§ **To do**: Output every entry exactly as written.

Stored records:
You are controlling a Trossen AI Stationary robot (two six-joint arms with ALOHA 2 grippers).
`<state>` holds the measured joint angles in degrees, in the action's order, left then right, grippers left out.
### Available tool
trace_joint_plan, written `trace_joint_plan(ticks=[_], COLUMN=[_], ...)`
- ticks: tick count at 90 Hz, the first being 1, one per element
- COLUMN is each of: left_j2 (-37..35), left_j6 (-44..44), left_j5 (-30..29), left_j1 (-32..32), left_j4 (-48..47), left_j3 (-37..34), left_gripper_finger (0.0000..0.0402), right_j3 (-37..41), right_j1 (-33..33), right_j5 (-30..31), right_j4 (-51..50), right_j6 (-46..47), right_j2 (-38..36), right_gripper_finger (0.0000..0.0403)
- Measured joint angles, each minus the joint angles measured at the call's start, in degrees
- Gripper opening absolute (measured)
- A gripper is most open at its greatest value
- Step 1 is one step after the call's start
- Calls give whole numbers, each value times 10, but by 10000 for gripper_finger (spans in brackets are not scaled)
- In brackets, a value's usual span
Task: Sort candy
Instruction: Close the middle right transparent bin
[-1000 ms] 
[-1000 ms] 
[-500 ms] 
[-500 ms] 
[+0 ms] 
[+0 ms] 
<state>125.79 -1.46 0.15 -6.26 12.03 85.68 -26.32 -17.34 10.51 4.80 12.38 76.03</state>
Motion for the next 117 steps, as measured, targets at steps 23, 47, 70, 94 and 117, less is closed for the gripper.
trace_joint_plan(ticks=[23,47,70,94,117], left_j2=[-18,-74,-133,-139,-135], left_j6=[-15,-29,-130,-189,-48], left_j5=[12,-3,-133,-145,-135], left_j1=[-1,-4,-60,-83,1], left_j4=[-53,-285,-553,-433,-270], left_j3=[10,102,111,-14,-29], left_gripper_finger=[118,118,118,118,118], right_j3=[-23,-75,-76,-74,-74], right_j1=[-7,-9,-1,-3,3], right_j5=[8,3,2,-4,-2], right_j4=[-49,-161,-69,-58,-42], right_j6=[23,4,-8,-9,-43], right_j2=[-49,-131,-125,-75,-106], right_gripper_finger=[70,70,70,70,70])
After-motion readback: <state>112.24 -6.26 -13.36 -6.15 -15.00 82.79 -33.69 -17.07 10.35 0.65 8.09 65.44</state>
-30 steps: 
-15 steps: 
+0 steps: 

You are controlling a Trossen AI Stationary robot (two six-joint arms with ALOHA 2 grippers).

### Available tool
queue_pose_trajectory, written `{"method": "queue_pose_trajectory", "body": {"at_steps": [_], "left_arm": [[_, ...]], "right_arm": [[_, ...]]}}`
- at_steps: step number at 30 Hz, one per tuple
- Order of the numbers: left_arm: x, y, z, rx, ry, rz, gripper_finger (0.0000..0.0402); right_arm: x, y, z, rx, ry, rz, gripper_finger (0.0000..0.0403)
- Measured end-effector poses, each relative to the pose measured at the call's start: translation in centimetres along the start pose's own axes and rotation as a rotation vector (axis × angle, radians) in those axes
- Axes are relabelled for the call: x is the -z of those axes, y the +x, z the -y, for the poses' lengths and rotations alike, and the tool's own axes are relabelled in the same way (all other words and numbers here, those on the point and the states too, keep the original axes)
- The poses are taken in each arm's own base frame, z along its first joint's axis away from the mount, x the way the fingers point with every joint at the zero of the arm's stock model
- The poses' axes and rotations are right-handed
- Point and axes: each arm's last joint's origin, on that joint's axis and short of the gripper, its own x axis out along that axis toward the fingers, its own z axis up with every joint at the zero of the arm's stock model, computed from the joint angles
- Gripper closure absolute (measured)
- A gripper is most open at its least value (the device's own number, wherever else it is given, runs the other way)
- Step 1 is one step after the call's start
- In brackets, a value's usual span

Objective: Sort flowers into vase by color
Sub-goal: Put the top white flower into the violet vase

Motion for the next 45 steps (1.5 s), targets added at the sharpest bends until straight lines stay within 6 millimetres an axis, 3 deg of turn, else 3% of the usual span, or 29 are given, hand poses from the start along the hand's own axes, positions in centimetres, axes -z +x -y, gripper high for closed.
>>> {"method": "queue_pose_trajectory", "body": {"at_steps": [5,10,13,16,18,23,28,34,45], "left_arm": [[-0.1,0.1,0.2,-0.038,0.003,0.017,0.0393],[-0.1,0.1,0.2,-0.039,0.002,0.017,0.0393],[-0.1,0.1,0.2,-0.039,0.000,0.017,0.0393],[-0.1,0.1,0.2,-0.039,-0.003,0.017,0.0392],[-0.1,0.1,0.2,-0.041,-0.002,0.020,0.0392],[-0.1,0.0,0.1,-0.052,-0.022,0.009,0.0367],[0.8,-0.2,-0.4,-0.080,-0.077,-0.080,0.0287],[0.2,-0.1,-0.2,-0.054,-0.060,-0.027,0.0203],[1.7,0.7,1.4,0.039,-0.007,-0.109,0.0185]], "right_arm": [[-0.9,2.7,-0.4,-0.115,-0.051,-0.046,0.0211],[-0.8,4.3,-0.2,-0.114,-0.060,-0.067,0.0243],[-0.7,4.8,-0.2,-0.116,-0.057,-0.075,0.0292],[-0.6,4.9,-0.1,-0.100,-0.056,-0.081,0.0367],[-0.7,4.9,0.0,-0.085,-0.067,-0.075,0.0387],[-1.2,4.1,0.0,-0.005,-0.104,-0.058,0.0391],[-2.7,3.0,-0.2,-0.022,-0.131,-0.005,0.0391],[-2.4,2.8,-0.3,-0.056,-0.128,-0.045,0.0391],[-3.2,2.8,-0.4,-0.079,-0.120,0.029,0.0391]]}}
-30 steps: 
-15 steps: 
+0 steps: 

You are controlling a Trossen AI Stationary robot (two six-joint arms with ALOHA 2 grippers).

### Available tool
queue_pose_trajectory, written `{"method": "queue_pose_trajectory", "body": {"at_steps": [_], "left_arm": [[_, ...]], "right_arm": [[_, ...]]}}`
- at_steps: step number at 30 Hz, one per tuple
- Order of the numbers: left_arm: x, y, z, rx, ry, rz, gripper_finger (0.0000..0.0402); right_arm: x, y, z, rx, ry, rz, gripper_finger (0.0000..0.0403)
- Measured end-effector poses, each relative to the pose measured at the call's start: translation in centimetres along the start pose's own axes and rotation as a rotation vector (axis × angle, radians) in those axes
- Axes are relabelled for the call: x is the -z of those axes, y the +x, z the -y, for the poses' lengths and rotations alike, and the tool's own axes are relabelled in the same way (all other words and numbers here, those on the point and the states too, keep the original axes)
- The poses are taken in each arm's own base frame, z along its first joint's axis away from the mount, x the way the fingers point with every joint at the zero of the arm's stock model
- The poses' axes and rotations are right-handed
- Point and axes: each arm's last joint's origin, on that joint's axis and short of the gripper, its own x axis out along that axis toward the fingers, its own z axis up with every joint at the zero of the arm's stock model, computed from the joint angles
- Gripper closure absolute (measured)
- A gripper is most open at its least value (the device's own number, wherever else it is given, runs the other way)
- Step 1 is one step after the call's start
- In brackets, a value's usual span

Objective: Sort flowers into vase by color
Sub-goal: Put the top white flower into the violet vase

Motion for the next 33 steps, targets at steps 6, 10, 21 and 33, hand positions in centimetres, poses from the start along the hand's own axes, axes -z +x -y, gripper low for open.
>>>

§ **Problem solution**:
You are controlling a Trossen AI Stationary robot (two six-joint arms with ALOHA 2 grippers).
`<state>` holds the measured joint angles in degrees, in the action's order, left then right, grippers left out.
### Available tool
trace_joint_plan, written `trace_joint_plan(ticks=[_], COLUMN=[_], ...)`
- ticks: tick count at 90 Hz, the first being 1, one per element
- COLUMN is each of: left_j2 (-37..35), left_j6 (-44..44), left_j5 (-30..29), left_j1 (-32..32), left_j4 (-48..47), left_j3 (-37..34), left_gripper_finger (0.0000..0.0402), right_j3 (-37..41), right_j1 (-33..33), right_j5 (-30..31), right_j4 (-51..50), right_j6 (-46..47), right_j2 (-38..36), right_gripper_finger (0.0000..0.0403)
- Measured joint angles, each minus the joint angles measured at the call's start, in degrees
- Gripper opening absolute (measured)
- A gripper is most open at its greatest value
- Step 1 is one step after the call's start
- Calls give whole numbers, each value times 10, but by 10000 for gripper_finger (spans in brackets are not scaled)
- In brackets, a value's usual span
Task: Sort candy
Instruction: Close the middle right transparent bin
[-1000 ms] 
[-1000 ms] 
[-500 ms] 
[-500 ms] 
[+0 ms] 
[+0 ms] 
<state>125.79 -1.46 0.15 -6.26 12.03 85.68 -26.32 -17.34 10.51 4.80 12.38 76.03</state>
Motion for the next 117 steps, as measured, targets at steps 23, 47, 70, 94 and 117, less is closed for the gripper.
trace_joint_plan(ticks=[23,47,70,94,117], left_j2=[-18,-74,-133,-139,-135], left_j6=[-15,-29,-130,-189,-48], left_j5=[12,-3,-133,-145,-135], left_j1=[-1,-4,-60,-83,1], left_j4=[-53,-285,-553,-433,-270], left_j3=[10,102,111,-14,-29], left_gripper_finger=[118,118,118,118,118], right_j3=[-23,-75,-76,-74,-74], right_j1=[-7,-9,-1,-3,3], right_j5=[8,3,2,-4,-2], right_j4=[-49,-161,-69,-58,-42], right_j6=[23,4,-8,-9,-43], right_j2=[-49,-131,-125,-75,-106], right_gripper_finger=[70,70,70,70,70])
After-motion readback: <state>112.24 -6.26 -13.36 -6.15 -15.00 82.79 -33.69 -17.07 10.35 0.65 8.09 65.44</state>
-30 steps: 
-15 steps: 
+0 steps: 

You are controlling a Trossen AI Stationary robot (two six-joint arms with ALOHA 2 grippers).

### Available tool
queue_pose_trajectory, written `{"method": "queue_pose_trajectory", "body": {"at_steps": [_], "left_arm": [[_, ...]], "right_arm": [[_, ...]]}}`
- at_steps: step number at 30 Hz, one per tuple
- Order of the numbers: left_arm: x, y, z, rx, ry, rz, gripper_finger (0.0000..0.0402); right_arm: x, y, z, rx, ry, rz, gripper_finger (0.0000..0.0403)
- Measured end-effector poses, each relative to the pose measured at the call's start: translation in centimetres along the start pose's own axes and rotation as a rotation vector (axis × angle, radians) in those axes
- Axes are relabelled for the call: x is the -z of those axes, y the +x, z the -y, for the poses' lengths and rotations alike, and the tool's own axes are relabelled in the same way (all other words and numbers here, those on the point and the states too, keep the original axes)
- The poses are taken in each arm's own base frame, z along its first joint's axis away from the mount, x the way the fingers point with every joint at the zero of the arm's stock model
- The poses' axes and rotations are right-handed
- Point and axes: each arm's last joint's origin, on that joint's axis and short of the gripper, its own x axis out along that axis toward the fingers, its own z axis up with every joint at the zero of the arm's stock model, computed from the joint angles
- Gripper closure absolute (measured)
- A gripper is most open at its least value (the device's own number, wherever else it is given, runs the other way)
- Step 1 is one step after the call's start
- In brackets, a value's usual span

Objective: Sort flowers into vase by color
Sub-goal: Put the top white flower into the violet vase

Motion for the next 45 steps (1.5 s), targets added at the sharpest bends until straight lines stay within 6 millimetres an axis, 3 deg of turn, else 3% of the usual span, or 29 are given, hand poses from the start along the hand's own axes, positions in centimetres, axes -z +x -y, gripper high for closed.
>>> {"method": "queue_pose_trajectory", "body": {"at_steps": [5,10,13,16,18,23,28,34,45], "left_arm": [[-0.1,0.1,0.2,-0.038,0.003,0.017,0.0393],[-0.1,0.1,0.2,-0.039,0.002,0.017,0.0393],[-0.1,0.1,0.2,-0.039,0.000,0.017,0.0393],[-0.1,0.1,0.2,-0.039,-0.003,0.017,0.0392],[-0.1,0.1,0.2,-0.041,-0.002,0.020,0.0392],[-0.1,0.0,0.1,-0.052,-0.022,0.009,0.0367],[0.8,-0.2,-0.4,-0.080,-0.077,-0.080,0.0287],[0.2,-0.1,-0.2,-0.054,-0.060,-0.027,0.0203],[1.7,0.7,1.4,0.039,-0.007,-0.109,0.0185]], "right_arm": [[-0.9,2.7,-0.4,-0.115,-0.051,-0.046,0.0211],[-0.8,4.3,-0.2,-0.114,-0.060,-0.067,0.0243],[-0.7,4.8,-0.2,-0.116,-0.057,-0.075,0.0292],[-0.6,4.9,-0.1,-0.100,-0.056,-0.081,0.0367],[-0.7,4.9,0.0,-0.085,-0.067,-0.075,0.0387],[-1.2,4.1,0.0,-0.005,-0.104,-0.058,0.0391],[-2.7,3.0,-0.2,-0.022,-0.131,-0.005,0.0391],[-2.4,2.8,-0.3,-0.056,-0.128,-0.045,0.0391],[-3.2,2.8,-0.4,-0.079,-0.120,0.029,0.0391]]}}
-30 steps: 
-15 steps: 
+0 steps: 

You are controlling a Trossen AI Stationary robot (two six-joint arms with ALOHA 2 grippers).

### Available tool
queue_pose_trajectory, written `{"method": "queue_pose_trajectory", "body": {"at_steps": [_], "left_arm": [[_, ...]], "right_arm": [[_, ...]]}}`
- at_steps: step number at 30 Hz, one per tuple
- Order of the numbers: left_arm: x, y, z, rx, ry, rz, gripper_finger (0.0000..0.0402); right_arm: x, y, z, rx, ry, rz, gripper_finger (0.0000..0.0403)
- Measured end-effector poses, each relative to the pose measured at the call's start: translation in centimetres along the start pose's own axes and rotation as a rotation vector (axis × angle, radians) in those axes
- Axes are relabelled for the call: x is the -z of those axes, y the +x, z the -y, for the poses' lengths and rotations alike, and the tool's own axes are relabelled in the same way (all other words and numbers here, those on the point and the states too, keep the original axes)
- The poses are taken in each arm's own base frame, z along its first joint's axis away from the mount, x the way the fingers point with every joint at the zero of the arm's stock model
- The poses' axes and rotations are right-handed
- Point and axes: each arm's last joint's origin, on that joint's axis and short of the gripper, its own x axis out along that axis toward the fingers, its own z axis up with every joint at the zero of the arm's stock model, computed from the joint angles
- Gripper closure absolute (measured)
- A gripper is most open at its least value (the device's own number, wherever else it is given, runs the other way)
- Step 1 is one step after the call's start
- In brackets, a value's usual span

Objective: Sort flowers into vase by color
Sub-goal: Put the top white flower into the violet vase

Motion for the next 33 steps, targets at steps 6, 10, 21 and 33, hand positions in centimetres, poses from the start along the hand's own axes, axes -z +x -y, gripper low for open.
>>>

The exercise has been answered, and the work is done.